- O primeiro-ministro israelense, Benjamin Netanyahu, fez uma ameaça velada de eliminar o novo líder supremo do Irã durante a sua primeira coletiva desde o início da guerra.
- Netanyahu defendeu, na prática, a operação militar conjunta com os Estados Unidos contra o Irã, afirmando que Teerã não é mais o mesmo após quase duas semanas de ataques aéreos.
- O premiê disse que o Irã e a Guarda Revolucionária e a Basij sofreram golpes, mantendo o tom de endurecimento contra os rivais regionais.
- Ao mencionar o novo ayatollah Mojtaba Khamenei e o líder do Hezbollah, Naim Qassem, Netanyahu não detalhou ações específicas, dizendo que não iria expor planos.
- O líder israelense afirmou que conversa com o presidente dos EUA, Donald Trump, ocorre diariamente e de forma franca.
Benjamin Netanyahu fez uma ameaça velada a eliminar o novo líder supremo do Irã durante sua primeira entrevista coletiva desde o início da guerra, ao defender a ofensiva conjunta com os EUA contra o Irã.
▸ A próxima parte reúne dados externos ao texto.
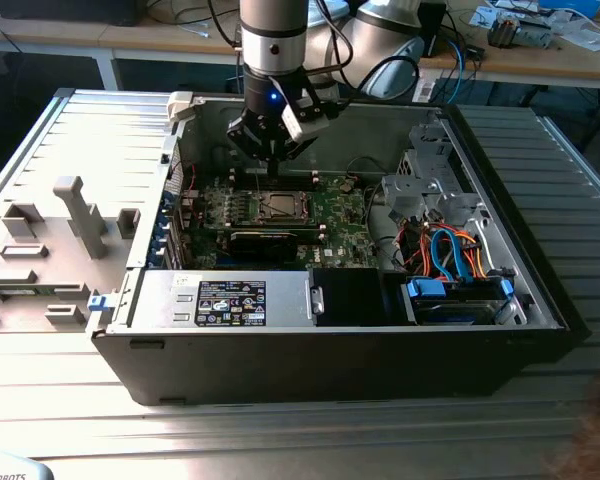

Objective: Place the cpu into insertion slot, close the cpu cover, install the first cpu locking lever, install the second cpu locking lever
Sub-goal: 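Install the first cpu locking lever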

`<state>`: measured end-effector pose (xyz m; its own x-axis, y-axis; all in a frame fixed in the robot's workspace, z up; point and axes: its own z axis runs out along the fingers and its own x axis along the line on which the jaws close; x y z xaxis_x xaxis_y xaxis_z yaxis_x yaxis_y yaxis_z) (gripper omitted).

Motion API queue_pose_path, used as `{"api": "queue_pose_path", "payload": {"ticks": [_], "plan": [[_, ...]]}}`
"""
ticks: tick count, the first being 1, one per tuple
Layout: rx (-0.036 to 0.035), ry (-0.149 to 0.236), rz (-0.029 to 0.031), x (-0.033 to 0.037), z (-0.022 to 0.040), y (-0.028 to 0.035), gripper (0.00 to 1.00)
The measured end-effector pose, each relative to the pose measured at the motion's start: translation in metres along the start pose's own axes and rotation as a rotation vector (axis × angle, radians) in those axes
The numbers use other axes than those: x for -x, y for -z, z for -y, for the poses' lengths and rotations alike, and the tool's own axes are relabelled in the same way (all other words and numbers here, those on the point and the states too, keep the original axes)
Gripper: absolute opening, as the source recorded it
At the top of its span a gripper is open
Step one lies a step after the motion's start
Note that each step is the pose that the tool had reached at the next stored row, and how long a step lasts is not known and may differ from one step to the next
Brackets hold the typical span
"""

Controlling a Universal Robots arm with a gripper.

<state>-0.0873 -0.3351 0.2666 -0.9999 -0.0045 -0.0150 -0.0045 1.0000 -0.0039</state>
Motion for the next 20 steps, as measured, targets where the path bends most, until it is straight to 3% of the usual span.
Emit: {"api": "queue_pose_path", "payload": {"ticks": [11, 20], "plan": [[0.0002, 0.0, 0.0001, -0.011, -0.0059, 0.0001, 0.11], [0.0001, 0.0, 0.0, -0.0152, -0.0072, 0.0002, 0.11]]}}
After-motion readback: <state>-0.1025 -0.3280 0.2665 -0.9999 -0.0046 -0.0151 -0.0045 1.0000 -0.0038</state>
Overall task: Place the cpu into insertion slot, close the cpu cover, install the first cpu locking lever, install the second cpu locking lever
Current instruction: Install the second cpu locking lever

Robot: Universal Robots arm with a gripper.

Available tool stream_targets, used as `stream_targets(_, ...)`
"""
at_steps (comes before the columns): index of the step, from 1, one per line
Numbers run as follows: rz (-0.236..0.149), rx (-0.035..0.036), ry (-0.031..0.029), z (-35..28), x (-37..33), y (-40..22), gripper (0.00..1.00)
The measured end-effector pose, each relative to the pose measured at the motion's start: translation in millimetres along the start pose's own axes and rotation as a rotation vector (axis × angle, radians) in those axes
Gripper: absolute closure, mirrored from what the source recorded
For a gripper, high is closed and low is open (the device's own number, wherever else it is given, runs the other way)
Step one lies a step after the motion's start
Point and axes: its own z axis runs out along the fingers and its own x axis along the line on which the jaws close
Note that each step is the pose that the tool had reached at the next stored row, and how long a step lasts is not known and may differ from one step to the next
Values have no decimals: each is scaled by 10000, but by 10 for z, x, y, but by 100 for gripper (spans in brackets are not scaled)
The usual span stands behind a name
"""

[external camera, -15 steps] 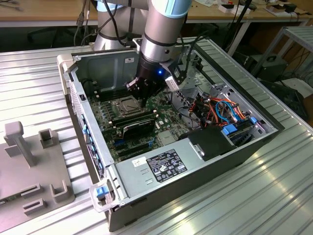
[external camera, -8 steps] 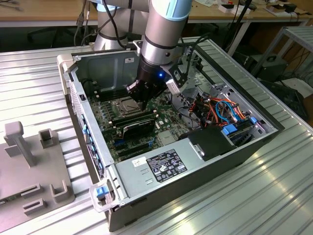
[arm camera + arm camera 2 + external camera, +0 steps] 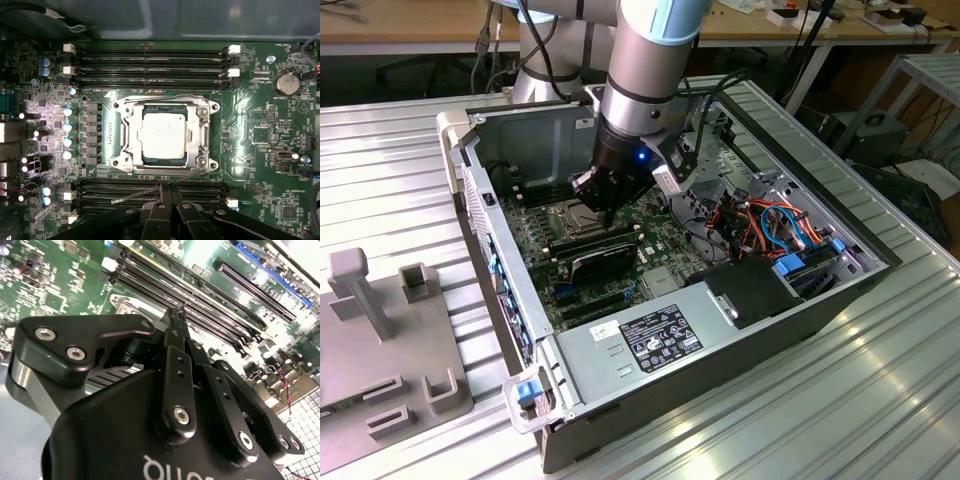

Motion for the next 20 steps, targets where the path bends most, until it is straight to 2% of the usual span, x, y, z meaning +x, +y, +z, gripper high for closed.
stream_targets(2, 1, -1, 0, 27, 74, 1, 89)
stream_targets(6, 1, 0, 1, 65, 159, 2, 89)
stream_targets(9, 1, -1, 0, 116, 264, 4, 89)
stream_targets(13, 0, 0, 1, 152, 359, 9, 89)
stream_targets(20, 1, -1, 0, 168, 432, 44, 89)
O anúncio ocorreu em Jerusalém, nesta quinta-feira.
O premiê disse que o Irã não é mais o mesmo após quase duas semanas de bombardeios aéreos norte-americanos e israelenses, e citou impactos sobre as Forças Quds e a Basij, milícia ligada ao regime. A agenda visava justificar a operação militar em curso.
Netanyahu afirmou ainda que continuará a pressionar o Hezbollah, após o grupo financiado pelo Irã ter aberto fogo em 2 de março para vingar a morte do líder iraniano no início do conflito. Em perguntas, ele não detalhou ações contra o novo Ayatollah ou o chefe do Hezbollah, preferindo não expor planos.
Ao ser questionado sobre possíveis ações contra o novo líder supremo do Irã, o premier evitou tratar de mensagens diretas ou de estratégias específicas. Ele também destacou que conversa diariamente com o presidente dos EUA, Donald Trump, e que as conversas são abertas.